* **TASK ITEM**
The line with "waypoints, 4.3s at", the line with "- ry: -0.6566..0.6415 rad", and all lines between them in the material below: return these exactly, and no others.

'''

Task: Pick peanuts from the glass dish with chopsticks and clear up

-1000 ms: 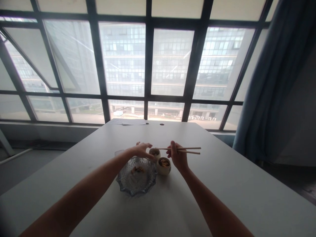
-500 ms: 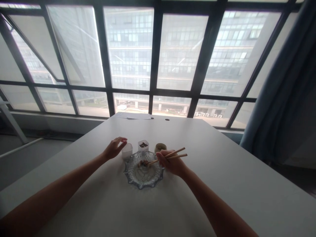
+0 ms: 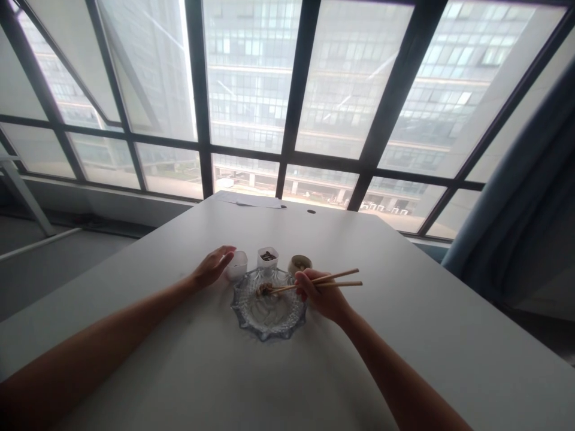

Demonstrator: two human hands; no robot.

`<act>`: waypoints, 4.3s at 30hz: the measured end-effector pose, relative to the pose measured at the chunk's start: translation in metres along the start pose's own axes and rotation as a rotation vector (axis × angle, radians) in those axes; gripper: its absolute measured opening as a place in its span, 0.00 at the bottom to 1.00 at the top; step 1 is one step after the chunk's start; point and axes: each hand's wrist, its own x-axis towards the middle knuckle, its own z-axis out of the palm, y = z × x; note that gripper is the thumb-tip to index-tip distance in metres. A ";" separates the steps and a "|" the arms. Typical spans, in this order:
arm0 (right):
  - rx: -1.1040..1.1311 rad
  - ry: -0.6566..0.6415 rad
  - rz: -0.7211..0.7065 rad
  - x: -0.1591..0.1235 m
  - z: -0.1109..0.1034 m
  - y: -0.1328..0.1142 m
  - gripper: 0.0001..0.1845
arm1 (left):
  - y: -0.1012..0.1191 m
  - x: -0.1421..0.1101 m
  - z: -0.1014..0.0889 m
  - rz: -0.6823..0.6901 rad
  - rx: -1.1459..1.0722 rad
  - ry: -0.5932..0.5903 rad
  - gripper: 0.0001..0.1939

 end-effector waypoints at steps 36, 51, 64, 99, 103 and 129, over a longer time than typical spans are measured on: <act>0.650 0.593 0.367 -0.068 0.032 0.013 0.27 | 0.007 0.001 -0.005 -0.045 -0.017 -0.109 0.40; 0.599 0.623 0.314 -0.065 0.028 0.009 0.30 | 0.005 -0.006 -0.008 -0.045 0.021 -0.160 0.45; 0.554 0.607 0.276 -0.065 0.029 0.005 0.32 | 0.007 -0.008 -0.004 0.018 0.045 -0.089 0.37; 0.438 0.863 -0.086 -0.026 -0.048 -0.005 0.32 | 0.160 0.078 0.059 0.323 0.294 -0.576 0.41; 0.442 0.897 -0.086 -0.023 -0.071 -0.001 0.30 | 0.183 0.078 0.088 0.324 0.379 -0.841 0.44; 0.050 0.277 -0.031 -0.038 -0.018 -0.035 0.29 | 0.055 0.043 -0.006 0.157 0.055 0.009 0.23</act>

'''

* **WRITTEN ANSWER**
`<act>`: waypoints, 4.3s at 30hz: the measured end-effector pose, relative to the pose measured at the chunk's start: translation in metres along the start pose's own axes and rotation as a rotation vector (axis × angle, radians) in those axes; gripper: its absolute measured opening as a place in its span, 0.00 at the bottom to 1.00 at the top; step 1 is one step after the chunk's start; point and axes: each hand's wrist, its own x-axis towards the middle knuckle, its own z-axis out of the palm, y = z × x; note that gripper is the thumb-tip to index-tip distance in metres. A ";" separates the steps and a "|" the arms. Typical spans, in this order:
arm0 (right):
  - rx: -1.1040..1.1311 rad
  - ry: -0.6566..0.6415 rad

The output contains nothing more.